Index | Recent Threads | Who's Online | Search

Posts: 127    Pages: 13    Prev 1 2 3 4 5 6 7 8 9 10 Next
Last Post
New Thread
This topic has been viewed 3182 times and has 126 replies
marco
Re: Python code for calling 123 API

So that we don't get bogged down too much we would just add a new API endpoint specifically for generating ML data for features (ranks of nodes and composites ) and labels (based on technical data only). Packaging the data for consumption would be done after, either in a DataMiner operation or in a Python program that could be community developed

Fred's suggestions for labels are great. Can we get more specific examples of types of labels? We can probably just let you write your own formula for the label, but having some examples helps. Is this a good start for labels ?

Total Return after X bars
Relative Return after X bars
Future Volatility -- parameters t.b.d
Sector or Industry Return after X bars

Is there anything missing that cannot be derived from this list?

Also, the question if we needed other types of ranking was never really addressed. I guess for now we will just use what we have. Rank by sorting and place NA's in the middle or the bottom, and derive the percentile.

Portfolio123 Staff.

Nov 19, 2020 10:24:05 AM       
Jrinne
Re: Python code for calling 123 API

Thanks Marco.

I would like the excess returns of the ticker over the next rebalance period. The next week’s excess returns for a weekly rebalance or monthly for monthly rebalance

Preferably in excess to the equally-weighted-returns of the universe rather than a separate cap-weighted universe.

I can show you that this minimizes the noise from the market and just works. At least for the data imaged above.

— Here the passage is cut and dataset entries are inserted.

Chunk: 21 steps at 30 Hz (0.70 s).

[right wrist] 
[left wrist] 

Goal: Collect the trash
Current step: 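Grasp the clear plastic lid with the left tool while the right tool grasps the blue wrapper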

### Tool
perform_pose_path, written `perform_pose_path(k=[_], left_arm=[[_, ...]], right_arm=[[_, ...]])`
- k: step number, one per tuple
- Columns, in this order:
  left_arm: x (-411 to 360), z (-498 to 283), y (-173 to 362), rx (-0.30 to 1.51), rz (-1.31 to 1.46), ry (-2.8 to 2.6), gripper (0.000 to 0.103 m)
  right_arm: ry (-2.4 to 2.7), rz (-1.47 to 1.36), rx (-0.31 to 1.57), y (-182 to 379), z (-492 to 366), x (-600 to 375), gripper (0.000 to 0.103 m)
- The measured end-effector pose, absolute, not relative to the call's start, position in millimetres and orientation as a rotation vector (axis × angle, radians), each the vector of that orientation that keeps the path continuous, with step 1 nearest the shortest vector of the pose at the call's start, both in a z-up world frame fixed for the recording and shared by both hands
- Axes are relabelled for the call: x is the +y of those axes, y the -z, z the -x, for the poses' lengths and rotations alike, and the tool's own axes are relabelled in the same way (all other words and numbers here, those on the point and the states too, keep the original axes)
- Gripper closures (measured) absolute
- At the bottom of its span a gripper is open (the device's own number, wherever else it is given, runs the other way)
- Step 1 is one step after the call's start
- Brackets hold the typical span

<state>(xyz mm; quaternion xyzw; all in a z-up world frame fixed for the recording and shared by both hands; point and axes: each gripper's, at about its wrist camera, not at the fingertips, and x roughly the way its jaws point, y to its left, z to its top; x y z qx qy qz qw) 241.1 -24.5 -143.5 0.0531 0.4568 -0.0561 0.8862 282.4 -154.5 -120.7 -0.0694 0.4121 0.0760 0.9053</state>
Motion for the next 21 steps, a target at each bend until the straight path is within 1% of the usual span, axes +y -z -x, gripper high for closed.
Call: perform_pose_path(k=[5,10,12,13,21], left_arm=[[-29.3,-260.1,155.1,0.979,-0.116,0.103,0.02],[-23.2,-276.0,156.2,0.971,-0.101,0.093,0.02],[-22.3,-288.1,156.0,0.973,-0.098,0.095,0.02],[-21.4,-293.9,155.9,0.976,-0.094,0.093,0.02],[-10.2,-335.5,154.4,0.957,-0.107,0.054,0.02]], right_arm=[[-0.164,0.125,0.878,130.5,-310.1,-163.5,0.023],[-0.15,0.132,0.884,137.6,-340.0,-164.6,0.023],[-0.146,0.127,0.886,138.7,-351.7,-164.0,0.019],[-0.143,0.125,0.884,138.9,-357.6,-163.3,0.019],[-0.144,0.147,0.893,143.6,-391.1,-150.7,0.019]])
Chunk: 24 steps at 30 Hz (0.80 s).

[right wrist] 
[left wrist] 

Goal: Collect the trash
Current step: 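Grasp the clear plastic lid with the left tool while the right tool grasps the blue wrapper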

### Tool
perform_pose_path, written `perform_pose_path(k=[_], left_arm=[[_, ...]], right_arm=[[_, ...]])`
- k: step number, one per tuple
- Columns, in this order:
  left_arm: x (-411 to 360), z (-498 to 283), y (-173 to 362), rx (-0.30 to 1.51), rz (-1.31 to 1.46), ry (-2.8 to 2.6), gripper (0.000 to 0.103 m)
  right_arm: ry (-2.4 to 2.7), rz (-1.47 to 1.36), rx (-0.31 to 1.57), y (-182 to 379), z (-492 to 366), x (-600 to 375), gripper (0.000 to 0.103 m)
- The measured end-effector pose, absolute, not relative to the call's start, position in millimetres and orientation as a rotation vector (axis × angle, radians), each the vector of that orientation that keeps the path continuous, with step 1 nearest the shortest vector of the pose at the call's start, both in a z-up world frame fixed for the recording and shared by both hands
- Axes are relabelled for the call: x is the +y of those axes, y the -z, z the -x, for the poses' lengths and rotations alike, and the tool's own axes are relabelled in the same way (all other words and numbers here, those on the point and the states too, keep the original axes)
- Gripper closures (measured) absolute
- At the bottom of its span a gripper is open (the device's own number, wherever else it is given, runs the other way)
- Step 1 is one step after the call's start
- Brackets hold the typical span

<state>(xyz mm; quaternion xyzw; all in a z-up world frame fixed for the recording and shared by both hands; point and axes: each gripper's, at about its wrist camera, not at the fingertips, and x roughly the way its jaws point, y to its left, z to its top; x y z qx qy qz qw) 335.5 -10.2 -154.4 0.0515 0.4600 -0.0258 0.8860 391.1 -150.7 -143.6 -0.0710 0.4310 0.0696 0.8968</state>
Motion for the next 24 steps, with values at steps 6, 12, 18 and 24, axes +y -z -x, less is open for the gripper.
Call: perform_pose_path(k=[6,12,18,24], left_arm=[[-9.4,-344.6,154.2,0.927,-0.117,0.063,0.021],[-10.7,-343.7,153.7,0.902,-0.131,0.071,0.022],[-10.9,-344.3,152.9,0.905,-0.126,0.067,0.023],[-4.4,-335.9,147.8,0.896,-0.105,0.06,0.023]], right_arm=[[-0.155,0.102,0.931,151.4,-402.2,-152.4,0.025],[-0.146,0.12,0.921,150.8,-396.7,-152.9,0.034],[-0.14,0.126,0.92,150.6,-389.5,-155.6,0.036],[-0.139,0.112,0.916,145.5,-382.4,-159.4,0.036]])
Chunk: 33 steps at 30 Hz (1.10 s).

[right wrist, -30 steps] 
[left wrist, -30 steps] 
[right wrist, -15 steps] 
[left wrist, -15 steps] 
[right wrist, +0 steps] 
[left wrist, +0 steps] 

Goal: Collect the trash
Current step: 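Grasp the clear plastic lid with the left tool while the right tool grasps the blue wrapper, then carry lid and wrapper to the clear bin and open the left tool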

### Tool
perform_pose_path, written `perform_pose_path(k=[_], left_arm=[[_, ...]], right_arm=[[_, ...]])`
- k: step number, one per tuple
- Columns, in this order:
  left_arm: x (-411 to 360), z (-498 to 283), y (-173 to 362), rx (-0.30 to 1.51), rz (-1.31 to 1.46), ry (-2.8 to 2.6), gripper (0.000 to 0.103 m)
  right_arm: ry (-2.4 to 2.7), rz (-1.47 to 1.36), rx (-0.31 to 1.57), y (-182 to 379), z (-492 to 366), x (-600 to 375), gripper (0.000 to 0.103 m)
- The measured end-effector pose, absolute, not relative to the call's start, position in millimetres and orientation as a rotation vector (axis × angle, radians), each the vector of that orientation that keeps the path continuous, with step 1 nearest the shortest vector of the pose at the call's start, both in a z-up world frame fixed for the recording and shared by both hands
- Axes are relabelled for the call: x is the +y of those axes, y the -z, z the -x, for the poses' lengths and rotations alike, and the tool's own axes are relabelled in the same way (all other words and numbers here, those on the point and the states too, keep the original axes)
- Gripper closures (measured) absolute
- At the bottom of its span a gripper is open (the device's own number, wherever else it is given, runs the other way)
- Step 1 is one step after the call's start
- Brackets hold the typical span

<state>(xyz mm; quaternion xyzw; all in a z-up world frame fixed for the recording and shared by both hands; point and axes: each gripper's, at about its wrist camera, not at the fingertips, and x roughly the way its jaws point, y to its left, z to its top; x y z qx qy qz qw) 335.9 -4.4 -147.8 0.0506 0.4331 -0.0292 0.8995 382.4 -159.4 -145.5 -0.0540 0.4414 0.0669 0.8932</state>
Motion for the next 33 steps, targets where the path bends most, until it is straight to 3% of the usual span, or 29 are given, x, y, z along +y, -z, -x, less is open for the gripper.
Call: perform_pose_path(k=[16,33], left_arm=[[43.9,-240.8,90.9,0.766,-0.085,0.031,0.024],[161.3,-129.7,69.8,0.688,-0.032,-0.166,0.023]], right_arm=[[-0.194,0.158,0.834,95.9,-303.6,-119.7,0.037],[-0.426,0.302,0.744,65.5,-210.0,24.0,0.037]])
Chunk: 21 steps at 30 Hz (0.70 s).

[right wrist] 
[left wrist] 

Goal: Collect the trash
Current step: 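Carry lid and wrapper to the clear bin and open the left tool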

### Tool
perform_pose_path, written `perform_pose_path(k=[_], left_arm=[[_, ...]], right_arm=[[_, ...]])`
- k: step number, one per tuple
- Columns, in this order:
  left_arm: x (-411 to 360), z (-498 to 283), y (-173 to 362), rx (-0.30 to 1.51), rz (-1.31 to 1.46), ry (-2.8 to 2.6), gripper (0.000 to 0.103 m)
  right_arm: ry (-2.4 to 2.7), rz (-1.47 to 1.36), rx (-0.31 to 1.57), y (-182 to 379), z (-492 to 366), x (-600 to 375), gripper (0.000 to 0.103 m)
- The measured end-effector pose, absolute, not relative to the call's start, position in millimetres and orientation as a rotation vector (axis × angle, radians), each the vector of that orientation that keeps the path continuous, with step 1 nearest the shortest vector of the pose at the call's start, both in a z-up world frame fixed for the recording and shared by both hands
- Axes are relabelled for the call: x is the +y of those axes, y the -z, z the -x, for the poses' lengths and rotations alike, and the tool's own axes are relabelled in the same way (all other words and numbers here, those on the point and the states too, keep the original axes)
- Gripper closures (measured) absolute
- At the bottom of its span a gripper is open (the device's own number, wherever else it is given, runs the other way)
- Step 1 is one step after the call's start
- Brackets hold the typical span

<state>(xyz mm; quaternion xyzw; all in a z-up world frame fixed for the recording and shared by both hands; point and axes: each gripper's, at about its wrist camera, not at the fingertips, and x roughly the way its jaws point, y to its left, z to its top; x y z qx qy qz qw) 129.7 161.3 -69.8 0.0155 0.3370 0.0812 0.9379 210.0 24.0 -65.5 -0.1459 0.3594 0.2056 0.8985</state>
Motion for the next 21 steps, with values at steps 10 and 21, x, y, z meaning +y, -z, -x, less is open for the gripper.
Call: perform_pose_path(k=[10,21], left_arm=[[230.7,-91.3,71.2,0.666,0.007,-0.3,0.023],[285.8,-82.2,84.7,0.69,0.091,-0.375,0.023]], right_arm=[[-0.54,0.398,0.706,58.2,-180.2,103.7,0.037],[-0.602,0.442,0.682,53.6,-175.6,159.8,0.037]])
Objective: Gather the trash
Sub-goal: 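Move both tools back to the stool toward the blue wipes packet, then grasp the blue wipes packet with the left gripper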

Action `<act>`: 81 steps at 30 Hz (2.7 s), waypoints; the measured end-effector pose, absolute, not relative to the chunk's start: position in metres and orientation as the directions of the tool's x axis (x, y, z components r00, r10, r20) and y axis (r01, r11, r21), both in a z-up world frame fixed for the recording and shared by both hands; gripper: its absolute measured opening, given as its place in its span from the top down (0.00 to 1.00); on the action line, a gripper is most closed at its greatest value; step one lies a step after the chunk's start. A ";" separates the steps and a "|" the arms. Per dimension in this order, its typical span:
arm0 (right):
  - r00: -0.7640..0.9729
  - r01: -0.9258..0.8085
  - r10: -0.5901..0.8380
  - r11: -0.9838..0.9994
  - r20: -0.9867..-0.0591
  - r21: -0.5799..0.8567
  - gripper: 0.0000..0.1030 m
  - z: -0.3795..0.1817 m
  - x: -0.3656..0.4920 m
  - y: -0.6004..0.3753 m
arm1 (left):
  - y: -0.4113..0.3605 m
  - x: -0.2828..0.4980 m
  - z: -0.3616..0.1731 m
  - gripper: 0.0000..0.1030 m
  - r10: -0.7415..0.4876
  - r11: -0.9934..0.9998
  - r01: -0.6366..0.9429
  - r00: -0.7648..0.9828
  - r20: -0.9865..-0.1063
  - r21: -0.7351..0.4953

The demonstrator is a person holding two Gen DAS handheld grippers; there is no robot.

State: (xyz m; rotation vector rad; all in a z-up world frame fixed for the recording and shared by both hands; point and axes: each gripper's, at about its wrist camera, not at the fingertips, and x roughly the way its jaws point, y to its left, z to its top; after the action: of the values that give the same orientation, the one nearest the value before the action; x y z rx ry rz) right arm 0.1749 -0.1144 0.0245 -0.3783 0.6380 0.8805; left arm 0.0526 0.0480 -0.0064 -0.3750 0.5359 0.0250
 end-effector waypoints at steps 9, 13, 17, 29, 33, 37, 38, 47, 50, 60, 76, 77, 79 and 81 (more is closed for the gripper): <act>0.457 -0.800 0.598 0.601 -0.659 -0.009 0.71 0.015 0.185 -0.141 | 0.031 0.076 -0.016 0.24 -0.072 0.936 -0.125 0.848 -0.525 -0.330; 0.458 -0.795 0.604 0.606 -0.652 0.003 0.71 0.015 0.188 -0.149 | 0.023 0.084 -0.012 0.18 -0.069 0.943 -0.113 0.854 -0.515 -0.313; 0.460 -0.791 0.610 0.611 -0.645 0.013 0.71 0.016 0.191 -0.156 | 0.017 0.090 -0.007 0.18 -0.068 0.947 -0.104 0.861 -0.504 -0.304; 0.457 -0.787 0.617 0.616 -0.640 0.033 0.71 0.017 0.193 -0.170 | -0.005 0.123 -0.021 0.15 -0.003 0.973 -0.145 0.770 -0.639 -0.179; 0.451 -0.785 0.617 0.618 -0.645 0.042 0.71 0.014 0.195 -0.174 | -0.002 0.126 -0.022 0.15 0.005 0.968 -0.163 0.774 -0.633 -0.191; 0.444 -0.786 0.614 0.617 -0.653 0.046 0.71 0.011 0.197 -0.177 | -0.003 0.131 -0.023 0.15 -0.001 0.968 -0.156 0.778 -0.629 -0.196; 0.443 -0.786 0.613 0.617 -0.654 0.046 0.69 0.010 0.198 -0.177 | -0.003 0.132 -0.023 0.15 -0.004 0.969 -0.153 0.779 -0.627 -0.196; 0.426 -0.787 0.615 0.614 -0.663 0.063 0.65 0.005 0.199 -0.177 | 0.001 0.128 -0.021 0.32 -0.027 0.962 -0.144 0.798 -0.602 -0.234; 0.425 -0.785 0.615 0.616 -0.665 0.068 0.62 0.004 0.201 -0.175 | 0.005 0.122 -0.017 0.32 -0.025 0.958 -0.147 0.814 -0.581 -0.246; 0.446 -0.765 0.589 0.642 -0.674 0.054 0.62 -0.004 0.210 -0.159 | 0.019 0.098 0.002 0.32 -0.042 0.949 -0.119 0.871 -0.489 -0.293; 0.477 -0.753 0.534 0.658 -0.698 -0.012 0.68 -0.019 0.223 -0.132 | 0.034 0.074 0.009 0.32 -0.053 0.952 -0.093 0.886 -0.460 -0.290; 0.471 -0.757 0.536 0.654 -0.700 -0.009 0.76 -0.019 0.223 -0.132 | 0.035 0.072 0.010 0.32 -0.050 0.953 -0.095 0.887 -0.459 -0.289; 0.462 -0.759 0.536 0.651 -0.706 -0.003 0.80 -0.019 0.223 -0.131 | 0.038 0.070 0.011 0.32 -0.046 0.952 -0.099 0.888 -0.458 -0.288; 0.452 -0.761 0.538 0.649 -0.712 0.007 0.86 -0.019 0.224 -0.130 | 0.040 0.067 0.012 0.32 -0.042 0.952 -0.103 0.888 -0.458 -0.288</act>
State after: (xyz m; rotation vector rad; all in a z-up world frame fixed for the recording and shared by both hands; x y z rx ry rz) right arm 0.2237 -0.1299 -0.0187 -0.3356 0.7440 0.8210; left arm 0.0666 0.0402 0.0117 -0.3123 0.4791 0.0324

And that is what I want to know (predict) when I buy a stock.

Jim

From time to time you will encounter Luddites, who are beyond redemption.
--de Prado, Marcos López on the topic of machine learning for financial applications

Nov 19, 2020 10:43:49 AM       
Edit 1 times, last edit by Jrinne at Nov 19, 2020 10:44:28 AM
piard2
Re: Python code for calling 123 API

Steve, it looks great. Your code seems to do a big part of the job for a generic "P123 to supervised ML" interface (I have not looked into it though). The table you provide as a result is very close to the structure I describe and it should go through pandas.read_csv() to make a dataframe for platform-agnostic data wrangling. It needs to be generalized and packaged in an API with appropriate parameters (RS used for features, label/target definition, date range, etc...) . It would be great to have the opinion of other people working with other ML environments to see if they have specific requirements (personally I am not really involved in ML projects now).

Nov 19, 2020 10:50:00 AM       
Edit 1 times, last edit by piard2 at Nov 19, 2020 10:54:57 AM
piard2
Re: Python code for calling 123 API

Marco, "Sector or Industry Return after X bars" is not a good label because we must suppose it cannot be predicted from a single stock's features. Features may be industry attributes, not labels, at least in this context. They may be if we create datasets where the index is (industry, date) instead of (ticker, date), to train algos to make predictions on industries.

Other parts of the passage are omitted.